Reproduce, from the lines below, exactly the stretch that begins at the line containing "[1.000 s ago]" and ends at the line containing "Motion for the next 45", both included.

****************

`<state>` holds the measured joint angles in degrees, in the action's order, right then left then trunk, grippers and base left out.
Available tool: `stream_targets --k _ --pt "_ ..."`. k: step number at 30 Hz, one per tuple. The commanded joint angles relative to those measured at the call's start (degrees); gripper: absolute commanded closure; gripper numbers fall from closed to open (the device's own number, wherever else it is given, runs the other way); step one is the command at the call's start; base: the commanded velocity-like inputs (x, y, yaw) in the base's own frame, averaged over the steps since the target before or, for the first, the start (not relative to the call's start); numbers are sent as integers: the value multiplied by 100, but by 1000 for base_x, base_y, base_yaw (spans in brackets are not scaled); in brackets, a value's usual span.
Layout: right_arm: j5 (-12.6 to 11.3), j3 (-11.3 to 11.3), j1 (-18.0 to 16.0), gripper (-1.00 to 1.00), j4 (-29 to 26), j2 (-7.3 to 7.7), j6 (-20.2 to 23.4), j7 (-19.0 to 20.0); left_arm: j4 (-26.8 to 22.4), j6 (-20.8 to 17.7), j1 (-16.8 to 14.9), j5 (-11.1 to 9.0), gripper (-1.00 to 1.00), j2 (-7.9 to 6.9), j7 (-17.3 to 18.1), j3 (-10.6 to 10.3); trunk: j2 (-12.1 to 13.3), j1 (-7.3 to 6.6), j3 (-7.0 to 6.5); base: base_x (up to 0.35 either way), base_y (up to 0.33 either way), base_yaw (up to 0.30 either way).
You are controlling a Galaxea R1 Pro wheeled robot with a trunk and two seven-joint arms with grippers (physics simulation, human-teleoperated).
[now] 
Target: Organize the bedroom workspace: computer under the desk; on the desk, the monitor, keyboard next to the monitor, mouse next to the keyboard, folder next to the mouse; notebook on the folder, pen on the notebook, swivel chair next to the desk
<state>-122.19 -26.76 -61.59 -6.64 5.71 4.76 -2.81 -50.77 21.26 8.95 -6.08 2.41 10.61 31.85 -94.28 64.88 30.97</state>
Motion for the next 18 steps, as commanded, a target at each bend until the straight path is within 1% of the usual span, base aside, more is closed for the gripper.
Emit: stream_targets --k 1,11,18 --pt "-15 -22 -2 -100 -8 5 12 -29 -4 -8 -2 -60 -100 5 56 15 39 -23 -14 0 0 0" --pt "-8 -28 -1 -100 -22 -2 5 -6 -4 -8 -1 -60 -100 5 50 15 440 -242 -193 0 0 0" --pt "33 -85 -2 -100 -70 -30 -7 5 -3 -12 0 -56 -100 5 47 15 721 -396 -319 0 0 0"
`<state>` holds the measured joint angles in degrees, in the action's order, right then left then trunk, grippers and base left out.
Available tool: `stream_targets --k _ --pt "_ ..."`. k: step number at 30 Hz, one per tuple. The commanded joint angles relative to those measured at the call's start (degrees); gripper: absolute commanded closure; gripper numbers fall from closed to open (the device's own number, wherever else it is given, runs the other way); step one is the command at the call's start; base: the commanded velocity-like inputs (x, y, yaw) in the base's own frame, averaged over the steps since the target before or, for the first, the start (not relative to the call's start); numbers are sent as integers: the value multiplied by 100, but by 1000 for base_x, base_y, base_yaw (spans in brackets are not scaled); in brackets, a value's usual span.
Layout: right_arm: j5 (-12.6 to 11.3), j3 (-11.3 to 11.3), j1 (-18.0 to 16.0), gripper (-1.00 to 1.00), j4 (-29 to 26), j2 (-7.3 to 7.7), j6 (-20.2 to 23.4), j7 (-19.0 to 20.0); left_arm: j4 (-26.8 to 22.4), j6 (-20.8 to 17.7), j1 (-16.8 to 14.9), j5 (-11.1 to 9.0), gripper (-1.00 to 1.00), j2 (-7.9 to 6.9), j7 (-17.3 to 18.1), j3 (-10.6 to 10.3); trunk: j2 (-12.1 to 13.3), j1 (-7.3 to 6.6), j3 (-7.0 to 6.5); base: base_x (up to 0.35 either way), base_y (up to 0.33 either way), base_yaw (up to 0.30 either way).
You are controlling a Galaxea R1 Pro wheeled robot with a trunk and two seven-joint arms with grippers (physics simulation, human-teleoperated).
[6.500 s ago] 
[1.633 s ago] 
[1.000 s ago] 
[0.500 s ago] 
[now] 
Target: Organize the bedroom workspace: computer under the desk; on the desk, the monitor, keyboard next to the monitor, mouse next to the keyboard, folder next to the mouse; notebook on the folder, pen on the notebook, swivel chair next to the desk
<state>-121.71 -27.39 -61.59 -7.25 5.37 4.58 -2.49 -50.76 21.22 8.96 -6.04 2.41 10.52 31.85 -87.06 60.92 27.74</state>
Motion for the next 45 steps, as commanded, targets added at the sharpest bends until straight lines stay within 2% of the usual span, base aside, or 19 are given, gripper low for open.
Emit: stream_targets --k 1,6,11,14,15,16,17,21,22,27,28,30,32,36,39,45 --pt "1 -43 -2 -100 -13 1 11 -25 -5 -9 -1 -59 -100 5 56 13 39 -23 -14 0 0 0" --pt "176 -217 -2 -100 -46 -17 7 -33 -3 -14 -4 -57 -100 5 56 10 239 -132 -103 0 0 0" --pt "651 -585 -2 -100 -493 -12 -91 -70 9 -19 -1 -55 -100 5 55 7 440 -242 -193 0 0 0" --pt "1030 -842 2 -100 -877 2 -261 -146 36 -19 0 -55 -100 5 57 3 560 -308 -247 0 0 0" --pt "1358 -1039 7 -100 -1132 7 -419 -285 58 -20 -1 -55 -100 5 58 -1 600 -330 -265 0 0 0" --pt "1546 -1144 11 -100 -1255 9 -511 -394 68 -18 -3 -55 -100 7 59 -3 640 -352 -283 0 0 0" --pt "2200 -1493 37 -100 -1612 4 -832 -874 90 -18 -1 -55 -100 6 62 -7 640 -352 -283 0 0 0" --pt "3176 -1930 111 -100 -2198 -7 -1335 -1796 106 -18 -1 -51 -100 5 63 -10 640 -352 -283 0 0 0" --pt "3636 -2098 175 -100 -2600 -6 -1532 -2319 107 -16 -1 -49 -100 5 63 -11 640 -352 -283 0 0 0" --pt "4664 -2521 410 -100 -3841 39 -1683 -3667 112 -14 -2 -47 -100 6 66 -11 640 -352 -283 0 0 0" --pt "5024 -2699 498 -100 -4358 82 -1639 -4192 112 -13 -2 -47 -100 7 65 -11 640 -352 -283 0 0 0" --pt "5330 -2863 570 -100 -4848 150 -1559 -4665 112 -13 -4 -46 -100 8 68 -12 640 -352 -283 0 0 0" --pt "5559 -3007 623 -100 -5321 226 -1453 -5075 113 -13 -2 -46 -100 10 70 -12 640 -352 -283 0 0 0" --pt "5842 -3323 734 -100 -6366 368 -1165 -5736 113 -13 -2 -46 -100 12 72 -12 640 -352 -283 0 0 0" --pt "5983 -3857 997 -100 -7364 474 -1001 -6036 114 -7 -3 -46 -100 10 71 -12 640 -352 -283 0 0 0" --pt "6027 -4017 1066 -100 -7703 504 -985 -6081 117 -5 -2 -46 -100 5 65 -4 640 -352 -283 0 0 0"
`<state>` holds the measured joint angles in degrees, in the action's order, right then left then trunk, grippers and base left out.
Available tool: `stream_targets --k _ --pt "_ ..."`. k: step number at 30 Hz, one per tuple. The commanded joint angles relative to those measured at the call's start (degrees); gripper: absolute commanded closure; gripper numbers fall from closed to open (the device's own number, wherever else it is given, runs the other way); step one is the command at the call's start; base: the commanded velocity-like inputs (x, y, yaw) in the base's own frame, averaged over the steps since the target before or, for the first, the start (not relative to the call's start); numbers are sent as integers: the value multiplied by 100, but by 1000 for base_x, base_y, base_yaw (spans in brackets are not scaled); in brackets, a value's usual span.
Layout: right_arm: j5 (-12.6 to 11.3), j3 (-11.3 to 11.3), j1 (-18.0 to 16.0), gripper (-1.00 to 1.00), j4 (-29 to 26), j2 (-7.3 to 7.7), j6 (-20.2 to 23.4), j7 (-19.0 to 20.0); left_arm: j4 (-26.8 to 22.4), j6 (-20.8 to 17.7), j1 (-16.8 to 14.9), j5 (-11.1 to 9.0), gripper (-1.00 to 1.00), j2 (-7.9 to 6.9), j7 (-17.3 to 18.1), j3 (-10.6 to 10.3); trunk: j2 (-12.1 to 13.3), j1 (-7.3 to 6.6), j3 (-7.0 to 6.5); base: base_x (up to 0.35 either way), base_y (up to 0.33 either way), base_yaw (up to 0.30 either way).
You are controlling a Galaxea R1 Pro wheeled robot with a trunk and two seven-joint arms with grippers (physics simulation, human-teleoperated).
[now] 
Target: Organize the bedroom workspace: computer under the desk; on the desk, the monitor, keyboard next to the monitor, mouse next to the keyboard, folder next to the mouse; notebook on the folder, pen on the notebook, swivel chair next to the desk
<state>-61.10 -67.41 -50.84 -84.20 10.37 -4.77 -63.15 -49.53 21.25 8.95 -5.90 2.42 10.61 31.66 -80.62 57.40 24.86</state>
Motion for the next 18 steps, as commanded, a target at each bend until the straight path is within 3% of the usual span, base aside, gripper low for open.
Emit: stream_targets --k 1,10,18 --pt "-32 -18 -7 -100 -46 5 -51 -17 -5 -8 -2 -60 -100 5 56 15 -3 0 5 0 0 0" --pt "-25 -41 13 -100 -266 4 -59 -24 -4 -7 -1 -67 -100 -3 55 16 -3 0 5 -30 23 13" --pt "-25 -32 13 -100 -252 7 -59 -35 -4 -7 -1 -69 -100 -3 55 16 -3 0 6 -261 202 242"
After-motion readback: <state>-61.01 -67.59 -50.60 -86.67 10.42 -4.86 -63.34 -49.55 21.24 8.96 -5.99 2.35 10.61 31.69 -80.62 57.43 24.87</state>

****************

Finished exercise:
[1.000 s ago] 
[0.500 s ago] 
[now] 
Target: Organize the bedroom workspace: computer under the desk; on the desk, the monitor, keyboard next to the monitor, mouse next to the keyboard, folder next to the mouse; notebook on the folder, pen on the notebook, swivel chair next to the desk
<state>-121.71 -27.39 -61.59 -7.25 5.37 4.58 -2.49 -50.76 21.22 8.96 -6.04 2.41 10.52 31.85 -87.06 60.92 27.74</state>
Motion for the next 45 steps, as commanded, targets added at the sharpest bends until straight lines stay within 2% of the usual span, base aside, or 19 are given, gripper low for open.

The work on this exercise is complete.